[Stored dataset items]
....................

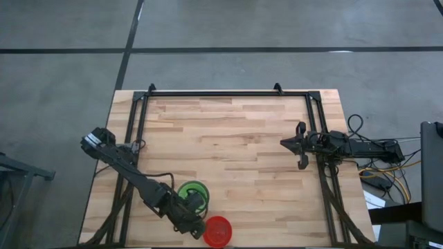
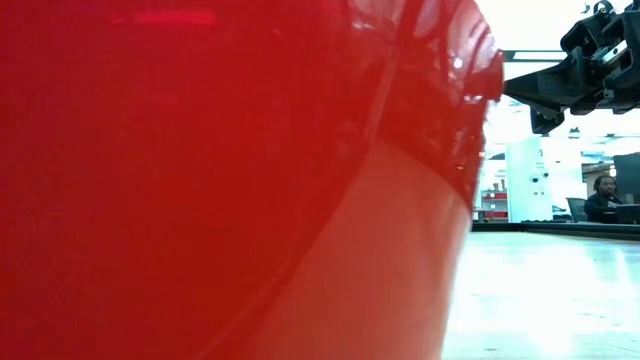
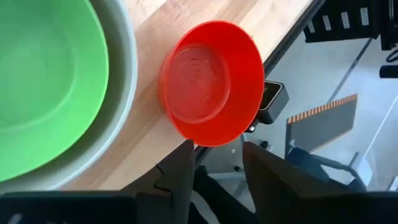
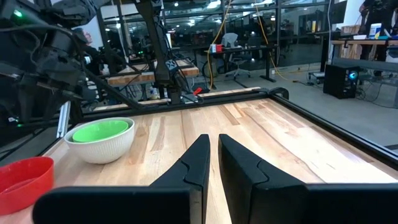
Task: Nest bowls inside each other
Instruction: Stack the red bowl on the green bowl
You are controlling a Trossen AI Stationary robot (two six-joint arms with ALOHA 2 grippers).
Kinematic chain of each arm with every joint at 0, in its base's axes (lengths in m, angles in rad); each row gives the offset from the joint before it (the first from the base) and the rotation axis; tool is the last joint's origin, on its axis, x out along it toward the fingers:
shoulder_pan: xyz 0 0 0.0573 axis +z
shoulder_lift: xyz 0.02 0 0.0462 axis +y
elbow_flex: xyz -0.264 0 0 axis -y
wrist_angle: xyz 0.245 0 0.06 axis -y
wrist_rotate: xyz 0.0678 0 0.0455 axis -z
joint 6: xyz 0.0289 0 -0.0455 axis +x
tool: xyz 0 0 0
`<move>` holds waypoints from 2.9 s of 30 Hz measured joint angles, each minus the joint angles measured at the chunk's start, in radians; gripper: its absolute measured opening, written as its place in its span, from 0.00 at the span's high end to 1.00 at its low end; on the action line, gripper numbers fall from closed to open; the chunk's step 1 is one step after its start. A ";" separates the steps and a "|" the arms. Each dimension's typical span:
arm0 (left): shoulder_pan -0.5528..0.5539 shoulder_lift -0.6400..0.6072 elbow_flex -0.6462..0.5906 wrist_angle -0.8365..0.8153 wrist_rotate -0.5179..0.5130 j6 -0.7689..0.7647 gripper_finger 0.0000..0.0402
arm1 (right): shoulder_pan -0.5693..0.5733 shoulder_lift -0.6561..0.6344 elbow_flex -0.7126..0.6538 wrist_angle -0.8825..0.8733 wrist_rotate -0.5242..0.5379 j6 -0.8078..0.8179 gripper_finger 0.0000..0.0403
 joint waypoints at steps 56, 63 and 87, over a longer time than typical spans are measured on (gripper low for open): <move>-0.021 0.118 -0.054 0.182 0.085 -0.299 0.61 | 0.000 0.000 0.000 0.000 0.000 0.000 0.92; -0.021 0.134 -0.054 0.182 0.098 -0.314 0.61 | 0.000 0.000 0.000 0.000 0.000 0.001 0.92; -0.020 0.193 -0.053 0.218 0.094 -0.339 0.61 | 0.000 0.000 0.000 0.000 0.000 0.001 0.92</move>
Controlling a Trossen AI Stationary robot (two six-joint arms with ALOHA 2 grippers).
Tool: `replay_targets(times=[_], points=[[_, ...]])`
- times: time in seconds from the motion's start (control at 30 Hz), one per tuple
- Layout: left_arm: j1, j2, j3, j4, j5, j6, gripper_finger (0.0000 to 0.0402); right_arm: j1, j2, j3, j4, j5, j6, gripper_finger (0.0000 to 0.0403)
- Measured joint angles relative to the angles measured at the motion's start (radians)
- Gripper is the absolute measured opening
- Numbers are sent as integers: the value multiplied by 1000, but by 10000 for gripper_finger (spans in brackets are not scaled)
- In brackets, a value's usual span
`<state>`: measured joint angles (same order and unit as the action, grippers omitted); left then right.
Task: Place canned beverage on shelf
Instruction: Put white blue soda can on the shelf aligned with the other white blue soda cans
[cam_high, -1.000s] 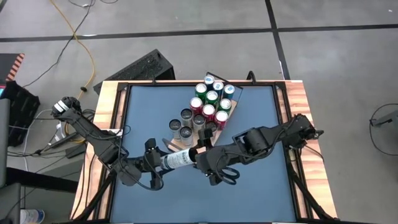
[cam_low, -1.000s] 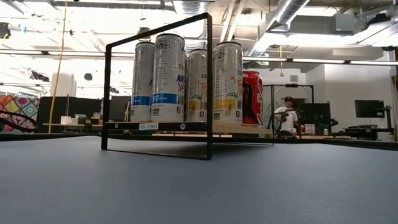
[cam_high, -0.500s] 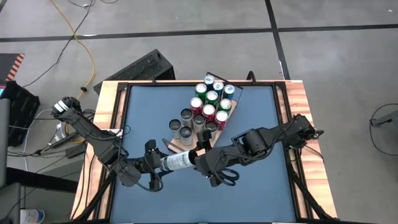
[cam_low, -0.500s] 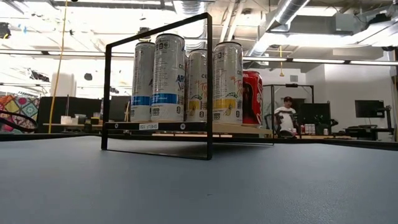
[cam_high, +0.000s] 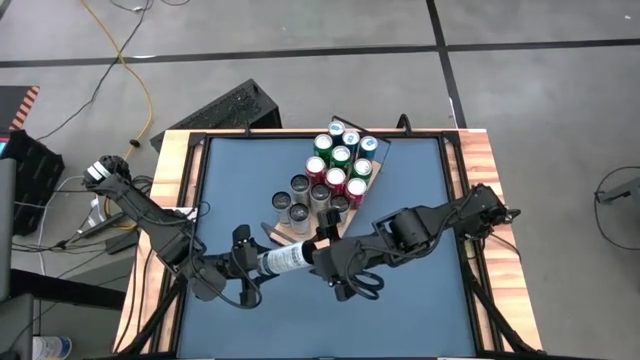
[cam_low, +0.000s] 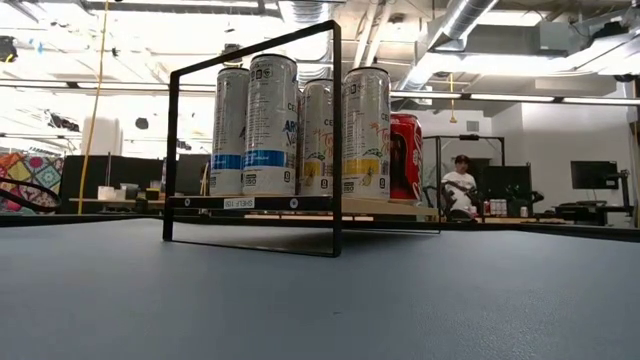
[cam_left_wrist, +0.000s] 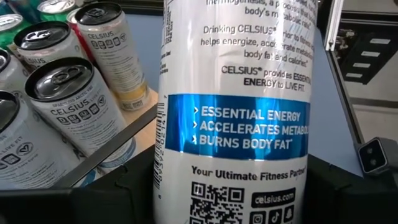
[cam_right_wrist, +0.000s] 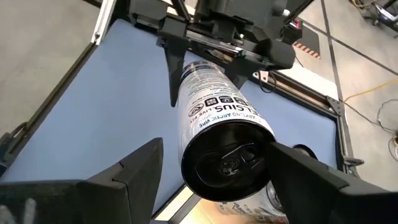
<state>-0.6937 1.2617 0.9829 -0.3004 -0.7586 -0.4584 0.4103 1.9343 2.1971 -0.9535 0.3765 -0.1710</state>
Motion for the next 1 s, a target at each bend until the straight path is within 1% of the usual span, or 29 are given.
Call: replay_targets(times=[0.13,0.27,0.37,0.43,0.57,0.67,0.87,1.0], points=[[1,0,0,-1,-12,-3,252,-1,0,0,4,18,29,291],[1,0,0,-2,-13,-1,249,-5,0,0,3,18,6,291],[1,0,0,-2,-14,-3,247,-12,0,0,3,9,26,291],[1,0,0,-4,-14,-3,247,-19,0,0,0,-22,36,291],[0,0,0,-9,2,0,247,-44,-1,0,0,-147,37,293],[0,0,0,-16,2,0,247,-56,-2,0,1,-191,41,305],[0,0,0,-33,-5,-15,246,-55,0,0,10,-189,43,348],[0,0,0,-34,-6,-16,246,-55,0,0,13,-188,43,361]])
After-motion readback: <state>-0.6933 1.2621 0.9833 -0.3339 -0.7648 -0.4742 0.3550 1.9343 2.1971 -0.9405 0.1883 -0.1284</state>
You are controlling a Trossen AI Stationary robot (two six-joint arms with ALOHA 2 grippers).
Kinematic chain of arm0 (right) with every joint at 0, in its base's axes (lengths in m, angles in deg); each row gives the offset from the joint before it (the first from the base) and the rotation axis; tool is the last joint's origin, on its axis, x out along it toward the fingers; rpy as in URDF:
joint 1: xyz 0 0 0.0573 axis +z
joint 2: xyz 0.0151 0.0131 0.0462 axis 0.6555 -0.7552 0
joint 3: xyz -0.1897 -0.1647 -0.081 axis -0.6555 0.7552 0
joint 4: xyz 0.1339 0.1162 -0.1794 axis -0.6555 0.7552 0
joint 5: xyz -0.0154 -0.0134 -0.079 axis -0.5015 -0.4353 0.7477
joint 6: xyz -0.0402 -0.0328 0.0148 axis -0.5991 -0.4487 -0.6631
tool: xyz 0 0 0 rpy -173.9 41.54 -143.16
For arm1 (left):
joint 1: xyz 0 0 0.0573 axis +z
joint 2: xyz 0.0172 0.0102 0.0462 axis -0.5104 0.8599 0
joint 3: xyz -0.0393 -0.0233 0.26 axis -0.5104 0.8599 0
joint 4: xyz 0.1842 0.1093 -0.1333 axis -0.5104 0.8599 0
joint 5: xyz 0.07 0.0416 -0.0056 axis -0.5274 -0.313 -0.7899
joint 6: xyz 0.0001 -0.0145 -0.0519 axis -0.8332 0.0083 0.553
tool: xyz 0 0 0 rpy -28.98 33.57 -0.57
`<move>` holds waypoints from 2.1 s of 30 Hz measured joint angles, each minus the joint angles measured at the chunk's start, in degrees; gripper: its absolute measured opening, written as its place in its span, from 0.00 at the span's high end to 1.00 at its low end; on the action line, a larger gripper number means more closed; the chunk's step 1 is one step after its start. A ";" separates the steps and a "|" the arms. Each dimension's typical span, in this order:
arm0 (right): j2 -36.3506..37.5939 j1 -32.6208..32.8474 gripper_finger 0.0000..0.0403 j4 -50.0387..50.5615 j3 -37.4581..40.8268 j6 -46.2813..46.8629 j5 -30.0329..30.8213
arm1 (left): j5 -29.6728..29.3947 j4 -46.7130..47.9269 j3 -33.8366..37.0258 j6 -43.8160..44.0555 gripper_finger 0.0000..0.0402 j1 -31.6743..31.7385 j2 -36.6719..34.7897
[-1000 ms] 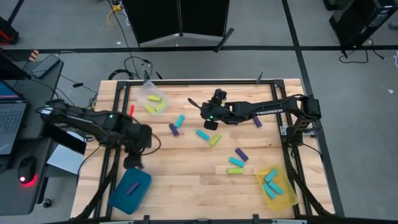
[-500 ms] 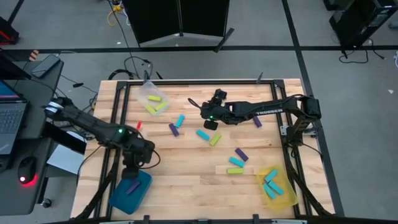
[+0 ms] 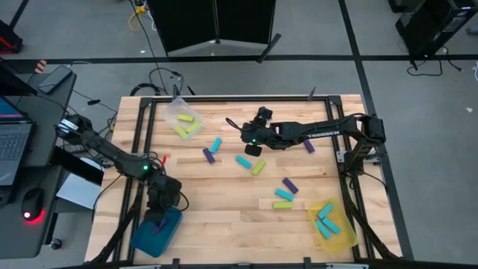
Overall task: Sort blocks
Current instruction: Put the purple block into the blue bin, then put the blue block into the yellow bin
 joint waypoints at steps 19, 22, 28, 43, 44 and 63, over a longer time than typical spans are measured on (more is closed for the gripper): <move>0.00 -0.02 0.60 0.02 0.00 -0.48 0.01 | -2.18 -2.46 -0.04 0.62 0.68 -0.55 0.00; 0.00 -0.02 0.60 0.02 0.00 -1.11 0.02 | -1.97 -2.14 -0.75 0.40 0.75 -0.53 0.00; 0.00 -0.02 0.65 0.34 0.00 -2.39 0.02 | -1.71 -1.83 -2.36 -2.06 0.97 0.48 -0.02; 0.04 -1.64 0.97 2.69 4.25 5.79 -17.37 | -16.59 -3.34 -3.11 -22.34 0.99 14.85 -6.25; 0.04 -1.62 0.96 2.73 4.85 6.35 -18.73 | -17.02 -4.34 -3.11 -24.00 0.99 16.07 -6.46; 3.78 1.60 0.87 2.17 8.21 9.29 -25.98 | -16.33 -28.82 -3.07 -50.38 1.00 34.56 -4.96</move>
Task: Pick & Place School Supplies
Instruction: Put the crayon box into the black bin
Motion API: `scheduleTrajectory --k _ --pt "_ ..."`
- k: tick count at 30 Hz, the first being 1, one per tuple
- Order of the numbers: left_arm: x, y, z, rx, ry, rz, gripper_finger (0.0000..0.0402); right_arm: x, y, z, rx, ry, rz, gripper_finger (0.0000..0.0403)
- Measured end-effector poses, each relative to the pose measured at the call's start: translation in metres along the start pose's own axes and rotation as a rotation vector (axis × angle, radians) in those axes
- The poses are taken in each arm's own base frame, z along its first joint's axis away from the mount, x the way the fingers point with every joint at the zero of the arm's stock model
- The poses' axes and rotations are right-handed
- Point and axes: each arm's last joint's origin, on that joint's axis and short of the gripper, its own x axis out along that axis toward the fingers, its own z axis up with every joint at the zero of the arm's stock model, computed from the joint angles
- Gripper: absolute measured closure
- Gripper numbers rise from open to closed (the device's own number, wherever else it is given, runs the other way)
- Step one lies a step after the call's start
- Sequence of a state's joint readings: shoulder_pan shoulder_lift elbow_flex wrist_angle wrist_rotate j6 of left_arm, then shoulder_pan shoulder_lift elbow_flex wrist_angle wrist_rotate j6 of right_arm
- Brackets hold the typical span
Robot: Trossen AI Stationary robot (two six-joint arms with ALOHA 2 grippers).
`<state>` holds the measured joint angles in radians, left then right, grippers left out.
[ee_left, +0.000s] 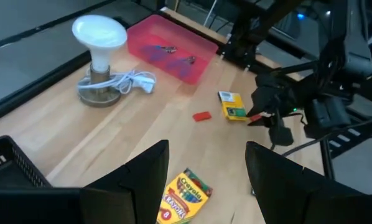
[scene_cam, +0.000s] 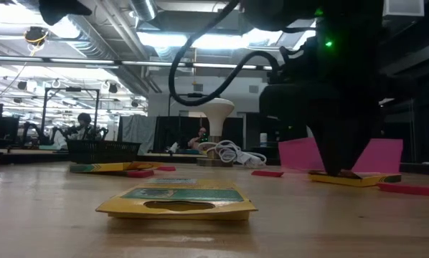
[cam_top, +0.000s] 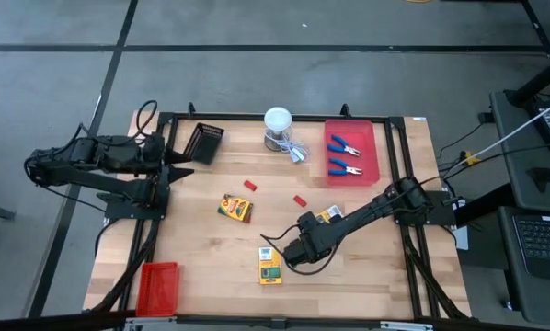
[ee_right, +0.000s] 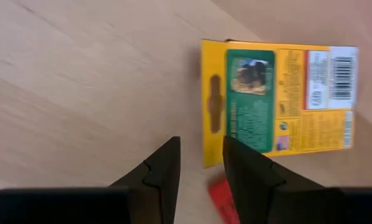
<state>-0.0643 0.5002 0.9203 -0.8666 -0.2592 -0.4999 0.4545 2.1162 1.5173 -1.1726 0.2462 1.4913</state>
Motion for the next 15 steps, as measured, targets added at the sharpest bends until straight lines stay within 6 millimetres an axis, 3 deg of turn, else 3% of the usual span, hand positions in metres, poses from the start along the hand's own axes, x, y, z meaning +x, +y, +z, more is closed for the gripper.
scheduleTrajectory --k 15 --pt "-0.0003 -0.0025 0.0041 -0.013 -0.037 -0.033 0.0192 0.0048 0.0009 0.0011 -0.012 -0.051 -0.024 0.0279"
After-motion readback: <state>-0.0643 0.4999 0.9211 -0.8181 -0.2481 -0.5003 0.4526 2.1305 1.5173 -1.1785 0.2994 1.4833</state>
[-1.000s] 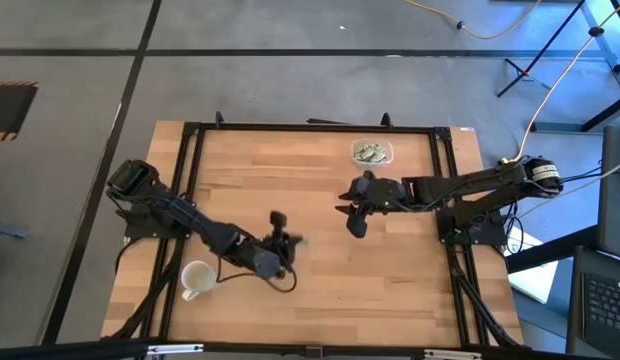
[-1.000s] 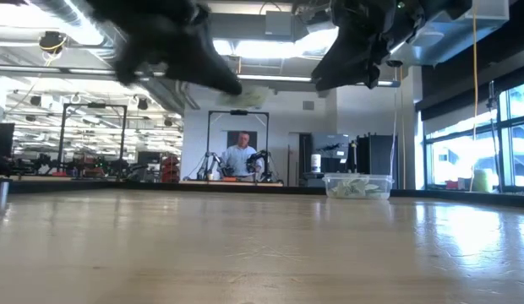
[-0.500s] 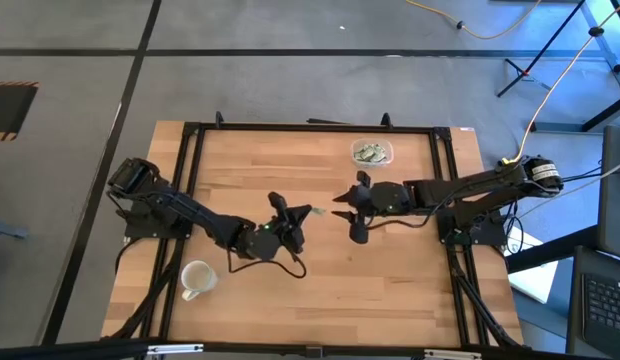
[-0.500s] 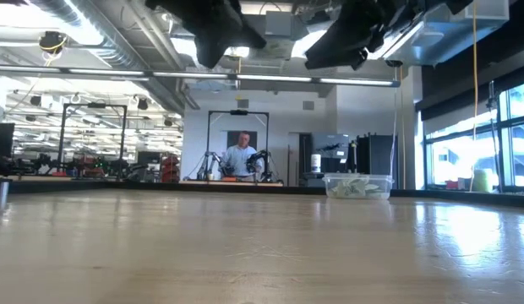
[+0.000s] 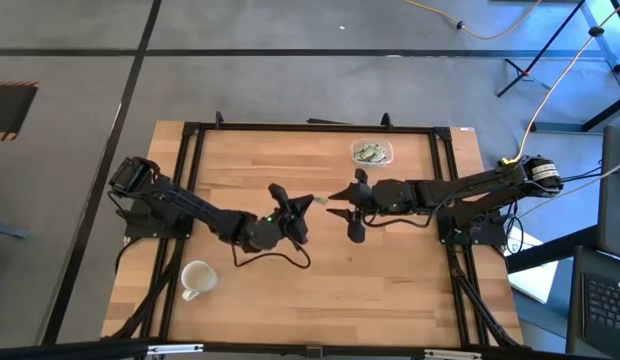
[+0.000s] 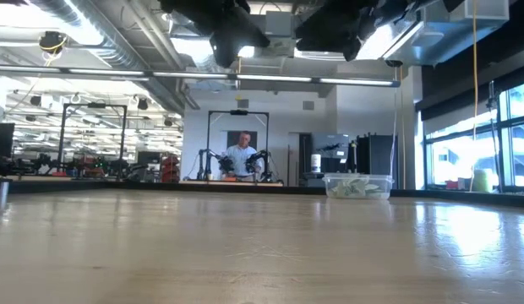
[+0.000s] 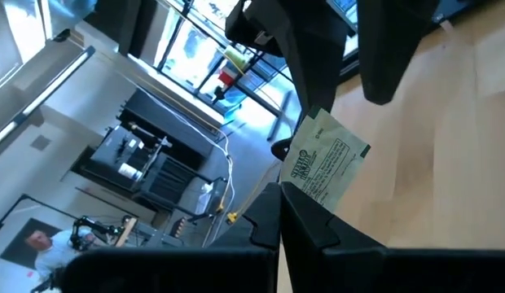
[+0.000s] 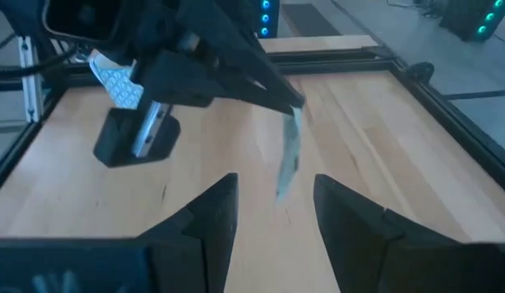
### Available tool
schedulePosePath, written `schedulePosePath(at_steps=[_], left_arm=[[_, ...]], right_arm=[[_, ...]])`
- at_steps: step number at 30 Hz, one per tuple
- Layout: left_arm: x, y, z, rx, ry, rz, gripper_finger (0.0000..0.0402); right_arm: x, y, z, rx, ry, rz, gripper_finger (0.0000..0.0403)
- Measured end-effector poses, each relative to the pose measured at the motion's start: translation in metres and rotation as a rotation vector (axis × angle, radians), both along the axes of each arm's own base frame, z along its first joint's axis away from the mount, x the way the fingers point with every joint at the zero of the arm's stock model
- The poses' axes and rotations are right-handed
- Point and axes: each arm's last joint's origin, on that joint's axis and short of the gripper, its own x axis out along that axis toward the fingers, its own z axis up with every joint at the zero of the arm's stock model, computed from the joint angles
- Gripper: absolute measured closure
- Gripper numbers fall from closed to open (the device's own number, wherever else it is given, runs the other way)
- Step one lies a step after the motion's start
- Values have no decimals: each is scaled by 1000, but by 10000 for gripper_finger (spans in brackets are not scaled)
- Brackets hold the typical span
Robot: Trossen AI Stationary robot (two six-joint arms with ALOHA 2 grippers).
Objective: Pick and place Stevia / Truvia into bins
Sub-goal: Put the green stevia packet into the transparent container
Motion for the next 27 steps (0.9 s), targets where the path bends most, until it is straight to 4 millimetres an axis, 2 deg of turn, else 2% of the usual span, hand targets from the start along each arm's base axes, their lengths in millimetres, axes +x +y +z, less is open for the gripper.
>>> schedulePosePath(at_steps=[5, 11, 16, 20, 27], left_arm=[[1, 1, 4, 7, -24, -3, 399], [3, 0, 12, 5, -77, -51, 399], [3, -1, 14, 16, -88, -63, 399], [3, -1, 14, 17, -86, -62, 399], [3, -1, 14, 17, -86, -69, 399]], right_arm=[[1, 0, 3, 7, -31, -2, 237], [2, -2, 4, 141, -65, -57, 237], [2, -2, 4, 150, -66, -62, 246], [2, -2, 4, 151, -66, -61, 279], [2, -2, 4, 146, -66, -59, 359]])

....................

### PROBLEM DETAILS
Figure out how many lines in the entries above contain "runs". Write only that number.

### ANSWER BELOW
2